Ik zat naast Joop die ochtend om een katholieke dienst mee te maken.
Er zou (zoals dat bij ons heet) avondmaal gehouden worden. Dat gaat daar dus iets anders want het heet daar eucharistie en voor zover ik het kon volgen nam de priester wel een ferme slok wijn, maar omdat ik nogal achterin zat, kon ik niet goed zien of de gemeenteleden nu ook nog wijn kregen.
Aan de rode neus van de priester te zien, niet. Joop zat over zijn buik te wrijven en kreunde iets over last van opgeblazen gevoel en winderigheid. Ik schoof een stukje op, maar dat was voorbarig want Joop slofte naar voren om een stuk hostie te halen. Ik zag hem met de billen knijpen om alles op alles te zetten de boel binnen te houden.

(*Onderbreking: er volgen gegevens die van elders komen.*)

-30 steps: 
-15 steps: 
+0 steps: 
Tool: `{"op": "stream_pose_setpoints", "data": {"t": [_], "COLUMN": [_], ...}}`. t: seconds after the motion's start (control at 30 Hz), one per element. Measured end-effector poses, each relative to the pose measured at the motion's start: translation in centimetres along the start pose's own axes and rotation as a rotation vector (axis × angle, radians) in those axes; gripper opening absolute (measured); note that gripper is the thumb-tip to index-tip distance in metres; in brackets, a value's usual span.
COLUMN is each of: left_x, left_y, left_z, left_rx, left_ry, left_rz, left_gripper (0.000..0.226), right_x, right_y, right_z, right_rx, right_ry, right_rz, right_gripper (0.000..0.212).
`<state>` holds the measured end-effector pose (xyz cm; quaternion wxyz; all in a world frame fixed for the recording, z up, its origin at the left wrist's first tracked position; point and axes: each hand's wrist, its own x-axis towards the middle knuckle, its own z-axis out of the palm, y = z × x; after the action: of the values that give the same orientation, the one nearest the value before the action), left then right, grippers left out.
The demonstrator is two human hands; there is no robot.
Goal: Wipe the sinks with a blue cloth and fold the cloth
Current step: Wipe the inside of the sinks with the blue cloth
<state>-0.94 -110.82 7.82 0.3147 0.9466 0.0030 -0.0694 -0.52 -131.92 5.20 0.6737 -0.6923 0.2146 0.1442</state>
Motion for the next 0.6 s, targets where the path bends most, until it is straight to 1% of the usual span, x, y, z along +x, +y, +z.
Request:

Bij het knielen ging het gruwelijk mis. Joop vertelde mij later zo onwijs veel gas te hebben en op het ogenblik van neerknielen de ingeving kreeg een klein beetje geruisloos te laten glippen om lucht te scheppen.
Wat ik er van meekreeg was dat ik Joop zag neerknielen, de priester de hostie ten hemel zag heffen om haar te zegenen en toen liet Joop een knetterwind zonder weerga.
Er kwam werkelijk geen einde aan en galmde door de hele kerk heen zodat ik zelfs achterin de sonore lang geantichambreerde wind, die zowel in de hoge als in de lage tonen haar mannetje stond, in vol stereo kon horen. Joop kwam met een rode kop, maar zichtbaar opgelucht terug, zonder hostie.